EL 5 - Sederhananya Jatuh Cinta

42.5K 3.3K 252
                                    

EL 5. Sederhananya Jatuh Cinta

🍁🍁🍁
Jatuh cinta itu sederhana.
Hanya berdiri diam tanpa kata di dekatnya.
Maka kau tak akan mampu menahan getaran yang memberontak di dalam dada.
-Elnaeera Navishe Ashadiya W.

"Tunggu saja di sini, Paman. Aku tidak akan lama." Navishe turun dari mobilnya setelah mendapatkan anggukan persetujuan dari pria seusia Ayah-nya itu.

Paman Ahmed adalah satu-satunya kepercayaan keluarga Wiryawan sejak Ayah-nya masih ada. Sejak kecil Navishe selalu diawasi dan dilindungi oleh beliau. Namun ketika Navishe SMP, kedudukan Paman Ahmed sempat digantikan karena pria keturunan Arab itu kembali ke negara kelahirannya untuk menikah. Suriah. Membuat Navishe kehilangan, terutama ketika Ayah dan Bunda-nya terlalu sibuk dengan pekerjaan mereka.

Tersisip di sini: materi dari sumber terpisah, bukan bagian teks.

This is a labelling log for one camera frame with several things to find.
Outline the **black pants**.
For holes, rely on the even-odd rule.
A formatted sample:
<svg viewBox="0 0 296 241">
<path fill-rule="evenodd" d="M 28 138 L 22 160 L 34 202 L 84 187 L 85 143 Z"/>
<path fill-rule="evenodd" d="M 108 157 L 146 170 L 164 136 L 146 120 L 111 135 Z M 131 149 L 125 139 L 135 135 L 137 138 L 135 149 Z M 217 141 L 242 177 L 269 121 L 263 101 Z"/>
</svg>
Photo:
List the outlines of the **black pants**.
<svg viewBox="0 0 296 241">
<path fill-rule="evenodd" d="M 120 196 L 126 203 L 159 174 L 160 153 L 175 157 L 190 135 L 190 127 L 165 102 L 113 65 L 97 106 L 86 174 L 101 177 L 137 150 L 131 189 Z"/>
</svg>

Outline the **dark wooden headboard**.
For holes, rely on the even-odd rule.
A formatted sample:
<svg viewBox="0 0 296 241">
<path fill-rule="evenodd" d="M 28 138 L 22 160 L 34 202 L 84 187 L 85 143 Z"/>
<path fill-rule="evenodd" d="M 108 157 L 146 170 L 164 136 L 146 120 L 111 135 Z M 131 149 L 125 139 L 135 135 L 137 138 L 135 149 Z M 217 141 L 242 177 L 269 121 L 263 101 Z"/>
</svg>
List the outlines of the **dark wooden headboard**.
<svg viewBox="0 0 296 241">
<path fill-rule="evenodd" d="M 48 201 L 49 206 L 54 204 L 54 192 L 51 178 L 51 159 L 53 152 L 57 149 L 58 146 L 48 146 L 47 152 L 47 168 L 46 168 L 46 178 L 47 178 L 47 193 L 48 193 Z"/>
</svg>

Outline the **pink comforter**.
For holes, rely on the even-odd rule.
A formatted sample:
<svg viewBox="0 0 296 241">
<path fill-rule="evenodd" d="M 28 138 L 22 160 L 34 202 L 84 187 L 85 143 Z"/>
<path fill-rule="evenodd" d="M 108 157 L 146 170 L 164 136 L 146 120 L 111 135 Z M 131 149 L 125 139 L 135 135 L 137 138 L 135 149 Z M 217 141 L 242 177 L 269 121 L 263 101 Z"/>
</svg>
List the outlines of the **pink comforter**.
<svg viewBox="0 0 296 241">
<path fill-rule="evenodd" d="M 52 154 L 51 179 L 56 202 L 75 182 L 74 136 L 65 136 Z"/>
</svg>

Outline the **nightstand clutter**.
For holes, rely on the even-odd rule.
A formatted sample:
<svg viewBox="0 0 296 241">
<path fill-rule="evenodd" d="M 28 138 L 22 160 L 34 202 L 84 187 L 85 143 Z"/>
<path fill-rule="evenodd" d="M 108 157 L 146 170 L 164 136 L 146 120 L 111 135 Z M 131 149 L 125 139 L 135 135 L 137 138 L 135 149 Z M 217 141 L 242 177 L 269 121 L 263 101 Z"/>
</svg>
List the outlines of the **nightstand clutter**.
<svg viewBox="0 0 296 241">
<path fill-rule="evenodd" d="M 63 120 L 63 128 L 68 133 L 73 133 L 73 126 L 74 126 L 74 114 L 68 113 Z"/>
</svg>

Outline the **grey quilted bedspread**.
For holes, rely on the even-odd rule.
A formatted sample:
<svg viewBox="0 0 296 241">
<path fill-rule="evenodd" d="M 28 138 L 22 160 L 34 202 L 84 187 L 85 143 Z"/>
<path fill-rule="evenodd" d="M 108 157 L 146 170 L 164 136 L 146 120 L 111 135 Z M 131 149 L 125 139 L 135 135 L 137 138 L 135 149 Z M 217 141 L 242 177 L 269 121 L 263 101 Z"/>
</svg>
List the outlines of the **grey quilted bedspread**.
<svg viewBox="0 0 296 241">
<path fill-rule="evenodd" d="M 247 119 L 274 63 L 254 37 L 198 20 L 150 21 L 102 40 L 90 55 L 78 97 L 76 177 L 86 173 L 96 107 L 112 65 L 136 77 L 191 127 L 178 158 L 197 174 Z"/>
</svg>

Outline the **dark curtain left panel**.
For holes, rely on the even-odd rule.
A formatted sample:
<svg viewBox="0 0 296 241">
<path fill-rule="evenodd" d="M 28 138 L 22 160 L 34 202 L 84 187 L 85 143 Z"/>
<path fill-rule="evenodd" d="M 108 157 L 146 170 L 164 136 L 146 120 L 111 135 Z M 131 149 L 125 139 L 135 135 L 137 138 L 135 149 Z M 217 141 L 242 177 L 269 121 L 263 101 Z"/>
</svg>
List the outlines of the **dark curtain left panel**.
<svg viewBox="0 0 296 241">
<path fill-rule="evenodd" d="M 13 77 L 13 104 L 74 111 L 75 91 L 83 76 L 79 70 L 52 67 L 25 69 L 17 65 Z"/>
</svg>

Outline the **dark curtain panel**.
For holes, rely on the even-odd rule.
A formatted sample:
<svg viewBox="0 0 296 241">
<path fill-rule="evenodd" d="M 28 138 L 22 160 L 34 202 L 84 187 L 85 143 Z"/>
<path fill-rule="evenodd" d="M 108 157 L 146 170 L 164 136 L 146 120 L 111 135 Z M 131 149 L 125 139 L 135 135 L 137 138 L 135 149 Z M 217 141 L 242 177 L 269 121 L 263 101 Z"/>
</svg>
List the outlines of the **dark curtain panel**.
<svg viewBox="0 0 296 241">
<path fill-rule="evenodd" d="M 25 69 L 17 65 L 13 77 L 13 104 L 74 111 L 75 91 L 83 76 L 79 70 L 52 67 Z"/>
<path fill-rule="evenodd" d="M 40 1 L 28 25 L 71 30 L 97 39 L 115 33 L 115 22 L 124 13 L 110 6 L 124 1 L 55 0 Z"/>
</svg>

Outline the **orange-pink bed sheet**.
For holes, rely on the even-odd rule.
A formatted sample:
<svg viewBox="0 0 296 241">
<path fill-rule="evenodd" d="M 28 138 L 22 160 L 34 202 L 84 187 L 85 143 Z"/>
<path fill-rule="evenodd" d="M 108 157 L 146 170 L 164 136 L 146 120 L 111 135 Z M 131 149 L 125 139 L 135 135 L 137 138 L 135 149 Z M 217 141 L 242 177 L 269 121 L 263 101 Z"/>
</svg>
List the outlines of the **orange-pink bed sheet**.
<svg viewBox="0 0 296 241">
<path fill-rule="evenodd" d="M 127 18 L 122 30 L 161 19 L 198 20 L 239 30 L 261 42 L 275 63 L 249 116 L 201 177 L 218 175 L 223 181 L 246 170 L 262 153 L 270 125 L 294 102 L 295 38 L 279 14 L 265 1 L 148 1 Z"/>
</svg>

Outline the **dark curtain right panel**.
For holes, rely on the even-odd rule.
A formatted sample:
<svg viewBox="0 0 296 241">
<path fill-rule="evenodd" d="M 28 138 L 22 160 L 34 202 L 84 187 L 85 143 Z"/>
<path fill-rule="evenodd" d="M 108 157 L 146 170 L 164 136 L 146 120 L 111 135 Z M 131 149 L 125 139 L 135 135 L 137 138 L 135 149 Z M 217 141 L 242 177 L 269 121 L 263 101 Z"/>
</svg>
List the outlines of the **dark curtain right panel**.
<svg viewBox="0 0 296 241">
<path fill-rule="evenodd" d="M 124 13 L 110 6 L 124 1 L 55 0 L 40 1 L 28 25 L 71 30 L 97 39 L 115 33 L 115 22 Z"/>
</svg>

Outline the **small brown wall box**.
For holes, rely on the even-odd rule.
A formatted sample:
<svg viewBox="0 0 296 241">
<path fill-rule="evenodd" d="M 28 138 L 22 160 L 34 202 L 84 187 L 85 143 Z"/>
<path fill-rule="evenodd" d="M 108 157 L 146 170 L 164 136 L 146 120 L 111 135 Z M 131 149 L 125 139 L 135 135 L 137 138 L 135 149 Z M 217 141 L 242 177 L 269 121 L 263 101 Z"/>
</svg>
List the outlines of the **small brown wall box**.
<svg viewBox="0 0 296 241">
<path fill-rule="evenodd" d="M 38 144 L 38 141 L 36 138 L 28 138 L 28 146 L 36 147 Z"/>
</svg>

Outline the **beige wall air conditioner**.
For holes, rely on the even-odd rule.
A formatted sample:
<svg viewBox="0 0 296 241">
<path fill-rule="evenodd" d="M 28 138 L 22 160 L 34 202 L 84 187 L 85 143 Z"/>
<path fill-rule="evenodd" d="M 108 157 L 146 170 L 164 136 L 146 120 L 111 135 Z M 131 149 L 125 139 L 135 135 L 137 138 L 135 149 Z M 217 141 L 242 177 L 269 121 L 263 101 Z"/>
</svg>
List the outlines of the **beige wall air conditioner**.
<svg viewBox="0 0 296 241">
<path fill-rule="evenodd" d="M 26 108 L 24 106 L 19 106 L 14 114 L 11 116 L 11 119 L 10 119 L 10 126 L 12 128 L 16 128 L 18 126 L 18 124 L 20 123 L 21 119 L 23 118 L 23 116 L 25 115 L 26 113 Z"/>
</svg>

Tapi tepat ketika kecelakaan pesawat Ayah dan Bunda Navishe, Paman Ahmed kembali menemaninya. Karena istri beliau meninggal disebabkan oleh pengeboman di lingkungan tempat tinggal mereka dari para manusia keji yang tak berhati. Sehingga, sejak itulah Paman Ahmed menjadi orang yang begitu Navishe percaya. Termasuk tugas tambahan ketika pria itu bersama para bawahannya harus melindungi Gemintang dari para musuh keluarga An-Noura.

Langkah gadis ber-niqab itu terasa ringan walau sisa-sisa malunya masih terasa. Siapa yang menyangka jika dia harus menabrak Elzaid di lobby apartemen mereka tadi? Benar-benar situasi yang membuat Navishe ingin menceburkan wajahnya di dasar sungai nil detik itu juga.

"Vee," suara itu menghentikan langkahnya.

Menoleh menatap perempuan yang menggantikan tugas Gemintang di kampus mereka. Karena setelah Gemintang memutuskan resign dari posisinya, Jihan menjadi pengganti perempuan itu di sini. Satu hal yang tak membuat Navishe benar-benar merasakan kehilangan. Karena masih ada orang yang ia kenal di lingkungannya.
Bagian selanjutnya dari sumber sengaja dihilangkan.